◆ **WHAT THE TASK ASKS**
Nothing but a number should be given: how many lines in the listing contain the word "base".

◆ **SOURCE MATERIAL**
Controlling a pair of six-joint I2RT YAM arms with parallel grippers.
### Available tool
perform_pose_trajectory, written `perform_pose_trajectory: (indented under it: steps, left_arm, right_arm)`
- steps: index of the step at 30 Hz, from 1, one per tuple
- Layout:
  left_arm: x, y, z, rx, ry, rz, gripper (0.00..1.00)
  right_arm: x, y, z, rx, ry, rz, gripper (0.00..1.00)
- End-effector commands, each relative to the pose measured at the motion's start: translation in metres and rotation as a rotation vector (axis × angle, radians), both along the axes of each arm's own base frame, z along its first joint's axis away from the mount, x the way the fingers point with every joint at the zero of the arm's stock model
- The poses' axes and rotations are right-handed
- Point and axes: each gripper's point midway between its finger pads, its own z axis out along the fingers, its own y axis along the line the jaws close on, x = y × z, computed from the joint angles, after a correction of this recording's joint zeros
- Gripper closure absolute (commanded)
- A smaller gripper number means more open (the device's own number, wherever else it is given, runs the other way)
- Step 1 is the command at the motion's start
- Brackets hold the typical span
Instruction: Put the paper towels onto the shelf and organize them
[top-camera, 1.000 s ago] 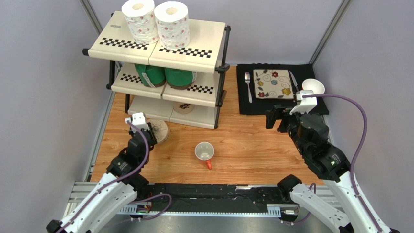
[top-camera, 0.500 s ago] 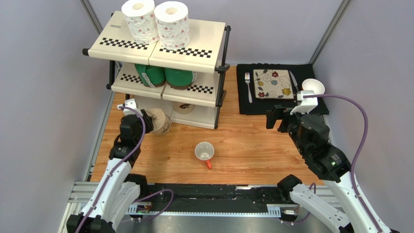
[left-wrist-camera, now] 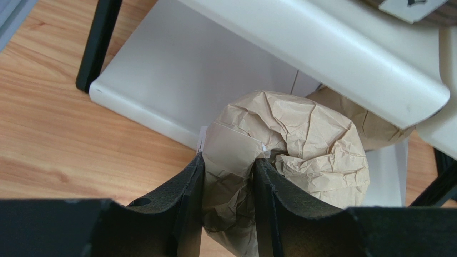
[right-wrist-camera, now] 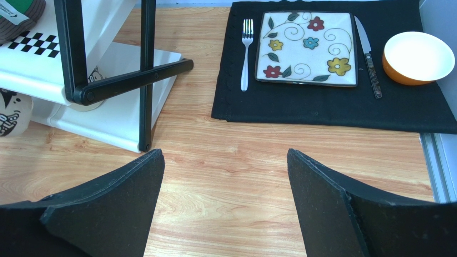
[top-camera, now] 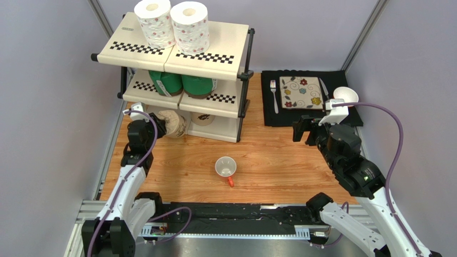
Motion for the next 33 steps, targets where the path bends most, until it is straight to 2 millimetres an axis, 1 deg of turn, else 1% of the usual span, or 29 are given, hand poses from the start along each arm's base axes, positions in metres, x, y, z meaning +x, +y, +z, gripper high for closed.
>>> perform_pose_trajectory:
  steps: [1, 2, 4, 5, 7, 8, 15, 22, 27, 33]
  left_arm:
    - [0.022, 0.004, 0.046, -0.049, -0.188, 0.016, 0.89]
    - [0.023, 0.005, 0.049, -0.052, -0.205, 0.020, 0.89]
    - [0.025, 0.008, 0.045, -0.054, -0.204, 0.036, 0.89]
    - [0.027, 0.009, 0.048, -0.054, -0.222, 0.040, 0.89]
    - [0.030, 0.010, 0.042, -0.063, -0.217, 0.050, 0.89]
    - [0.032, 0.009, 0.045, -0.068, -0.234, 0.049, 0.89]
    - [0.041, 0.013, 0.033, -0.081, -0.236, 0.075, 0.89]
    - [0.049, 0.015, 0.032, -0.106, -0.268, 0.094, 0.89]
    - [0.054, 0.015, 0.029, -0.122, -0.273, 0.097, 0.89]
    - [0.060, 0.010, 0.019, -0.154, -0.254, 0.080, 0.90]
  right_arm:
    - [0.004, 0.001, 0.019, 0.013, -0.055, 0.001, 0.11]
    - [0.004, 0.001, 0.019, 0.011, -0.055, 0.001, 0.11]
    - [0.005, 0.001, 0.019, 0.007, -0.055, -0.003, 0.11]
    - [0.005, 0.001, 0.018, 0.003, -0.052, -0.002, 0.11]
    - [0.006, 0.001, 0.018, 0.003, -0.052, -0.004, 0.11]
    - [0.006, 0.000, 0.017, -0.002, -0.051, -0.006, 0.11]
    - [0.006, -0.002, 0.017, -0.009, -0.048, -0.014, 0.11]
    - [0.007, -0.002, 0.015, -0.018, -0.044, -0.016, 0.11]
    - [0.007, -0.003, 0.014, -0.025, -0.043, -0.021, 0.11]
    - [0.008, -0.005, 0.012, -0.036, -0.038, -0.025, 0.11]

◆ **SOLUTION TO THE PROBLEM**
2